His meat-centred dishes were uniformly delicious — from the mini jerk-spiced sirloin burgers to the cumin cinnamon braised lamb shank (although I hoped to taste the cinnamon, but didn’t); adobo chicken tinga, a pizza-like dish with corn, ham chicharrones (crispy pork rind), tomato salsa was delicious but at $14 for a smallish portion, was over-priced. Dishes come in three sizes — bite-sized tapas ($5 to $7), sharing “tabla ($10 to $14) and entrees ($24 to $29).

The menu warns of an 18-per-cent gratuity for parties of six or more but I think the customer should decide on anything more than 15 per cent. What if service is incompetent? Although that’s not likely to be the case — I found the service exceptionally friendly and accommodating.

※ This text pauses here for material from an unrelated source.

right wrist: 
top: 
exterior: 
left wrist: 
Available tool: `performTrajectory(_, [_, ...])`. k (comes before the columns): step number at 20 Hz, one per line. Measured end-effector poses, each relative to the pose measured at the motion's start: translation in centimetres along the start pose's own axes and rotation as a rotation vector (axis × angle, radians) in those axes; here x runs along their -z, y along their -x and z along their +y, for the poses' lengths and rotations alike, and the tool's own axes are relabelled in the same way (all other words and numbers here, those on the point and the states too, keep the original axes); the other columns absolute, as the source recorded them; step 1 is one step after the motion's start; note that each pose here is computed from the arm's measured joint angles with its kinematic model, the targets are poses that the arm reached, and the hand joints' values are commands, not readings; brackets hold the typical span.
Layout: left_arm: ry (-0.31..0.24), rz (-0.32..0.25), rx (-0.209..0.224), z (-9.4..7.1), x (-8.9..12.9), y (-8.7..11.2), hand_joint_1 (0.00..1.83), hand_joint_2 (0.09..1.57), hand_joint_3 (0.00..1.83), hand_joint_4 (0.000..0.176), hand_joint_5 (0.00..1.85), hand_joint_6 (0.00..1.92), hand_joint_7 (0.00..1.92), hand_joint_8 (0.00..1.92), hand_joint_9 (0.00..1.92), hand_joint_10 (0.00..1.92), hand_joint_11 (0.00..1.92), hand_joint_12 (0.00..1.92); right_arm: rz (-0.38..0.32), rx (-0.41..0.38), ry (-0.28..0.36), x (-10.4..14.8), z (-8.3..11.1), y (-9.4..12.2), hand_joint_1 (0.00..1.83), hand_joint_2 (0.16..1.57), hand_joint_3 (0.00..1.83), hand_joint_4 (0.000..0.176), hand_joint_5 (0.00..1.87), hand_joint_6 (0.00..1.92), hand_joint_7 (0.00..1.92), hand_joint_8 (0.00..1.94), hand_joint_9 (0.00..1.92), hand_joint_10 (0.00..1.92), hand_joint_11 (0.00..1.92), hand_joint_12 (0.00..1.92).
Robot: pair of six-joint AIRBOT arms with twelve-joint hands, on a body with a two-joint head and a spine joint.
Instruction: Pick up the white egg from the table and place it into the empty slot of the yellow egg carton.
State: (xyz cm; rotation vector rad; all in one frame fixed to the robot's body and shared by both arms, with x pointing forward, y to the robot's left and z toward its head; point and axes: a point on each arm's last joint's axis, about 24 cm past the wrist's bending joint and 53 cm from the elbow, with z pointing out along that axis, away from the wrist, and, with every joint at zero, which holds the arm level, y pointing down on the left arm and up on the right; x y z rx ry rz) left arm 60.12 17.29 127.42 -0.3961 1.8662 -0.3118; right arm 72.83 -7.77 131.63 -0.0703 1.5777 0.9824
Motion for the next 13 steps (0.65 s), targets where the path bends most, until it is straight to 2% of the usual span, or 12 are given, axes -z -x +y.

Weekly events include wine at retail cost plus $5 and a $55 tasting menu on Wednesday (call ahead); 4 tapas and two cocktails for $20 on Thursdays. Cocktails are Latin-leaning and wines include a good representation from Latin countries.

– – –

LK DINING LOUNGE.

Overall: 3 1/2

Food: 3 1/2

Ambience: 3 1/2

Service: 4

Price $$

1265 Hamilton St., 604-687-5885. lkdininglounge.com. Open for dinner, Tuesday to Saturday, from 5 p.m.

Restaurant visits are conducted anonymously and interviews are done by phone. Restaurants are rated out of five stars.